18.9 Troubleshooting Tools

Tools to assist with troubleshooting issues in your cloud. Additional troubleshooting information is available at Section 18.1, “General Troubleshooting”.

18.9.1 Retrieving the SOS Report

The SOS report provides debug level information about your environment to assist in troubleshooting issues. When troubleshooting and debugging issues in your SUSE OpenStack Cloud environment you can run an ansible playbook that will provide you with a full debug report, referred to as a SOS report. These reports can be sent to the support team when seeking assistance.

18.9.1.1 Retrieving the SOS Report

  1. Log in to the Cloud Lifecycle Manager.
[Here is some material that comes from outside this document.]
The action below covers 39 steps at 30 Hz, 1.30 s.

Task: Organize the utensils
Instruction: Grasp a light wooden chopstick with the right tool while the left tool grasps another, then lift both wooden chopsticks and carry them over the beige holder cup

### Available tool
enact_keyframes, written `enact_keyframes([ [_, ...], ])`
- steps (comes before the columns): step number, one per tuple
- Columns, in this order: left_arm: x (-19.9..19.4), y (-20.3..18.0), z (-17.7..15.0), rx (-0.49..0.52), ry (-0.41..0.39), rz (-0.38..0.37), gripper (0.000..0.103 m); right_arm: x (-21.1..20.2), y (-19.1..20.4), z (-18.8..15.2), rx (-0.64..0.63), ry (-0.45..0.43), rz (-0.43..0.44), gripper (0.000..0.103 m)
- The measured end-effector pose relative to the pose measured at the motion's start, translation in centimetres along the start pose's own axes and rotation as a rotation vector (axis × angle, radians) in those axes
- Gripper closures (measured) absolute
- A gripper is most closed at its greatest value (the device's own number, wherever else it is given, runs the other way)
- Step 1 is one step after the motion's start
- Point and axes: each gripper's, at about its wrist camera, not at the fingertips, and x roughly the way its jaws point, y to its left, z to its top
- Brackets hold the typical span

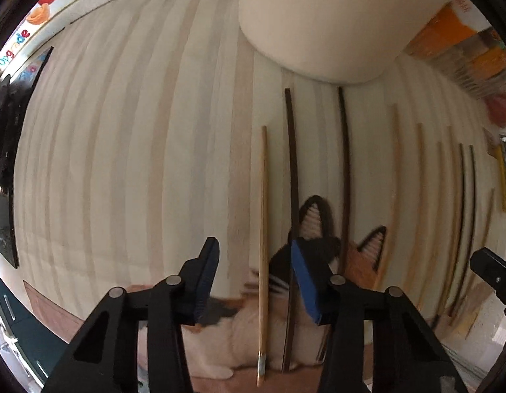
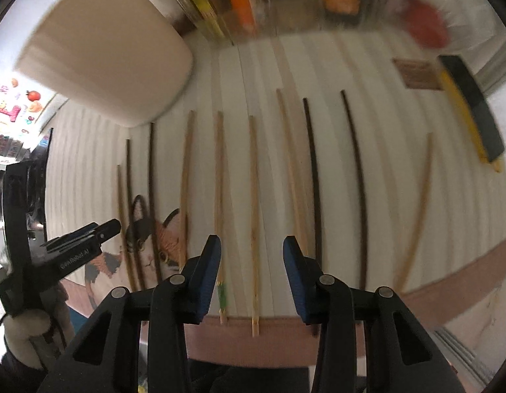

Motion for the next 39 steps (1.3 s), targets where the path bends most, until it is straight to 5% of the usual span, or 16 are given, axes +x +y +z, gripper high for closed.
enact_keyframes([
  [2,0.3,0.0,0.1,-0.020,-0.010,0.002,0.064,1.8,-0.1,1.0,-0.002,0.038,0.000,0.061],
  [4,0.6,-0.1,0.0,-0.022,-0.007,0.024,0.091,3.1,-0.1,1.7,-0.005,0.065,-0.001,0.061],
  [6,0.9,0.0,-0.3,-0.039,-0.005,0.027,0.098,4.1,0.0,2.3,-0.008,0.090,-0.003,0.061],
  [13,2.4,1.7,-0.7,-0.072,-0.014,0.025,0.098,7.2,1.8,4.1,-0.071,0.125,-0.082,0.061],
  [19,1.8,4.0,-0.1,-0.064,0.006,0.015,0.098,8.0,3.1,3.8,-0.097,0.126,-0.158,0.095],
  [22,1.0,4.9,0.0,-0.037,0.023,0.010,0.098,8.4,3.0,2.1,-0.101,0.210,-0.117,0.096],
  [26,0.8,4.8,-0.5,-0.004,0.024,0.004,0.096,8.3,2.6,1.0,-0.105,0.209,-0.128,0.096],
  [39,1.4,3.4,1.1,0.042,0.035,0.010,0.096,9.5,4.3,2.7,-0.099,0.339,-0.250,0.095],
])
  2. Run the SOS report ansible playbook:

    cd ~/scratch/ansible/next/ardana/ansible
    ansible-playbook -i hosts/verb_hosts sosreport-run.yml
  3. Retrieve the SOS report tarballs, which will be in the following directories on your Cloud Lifecycle Manager:

    /tmp
    /tmp/sosreport-report-archives/
  4. You can then use these reports to troubleshoot issues further or provide to the support team when you reach out to them.

Warning
Warning

The SOS Report may contain sensitive information because service configuration file data is included in the report. Please remove any sensitive information before sending the SOSReport tarball externally.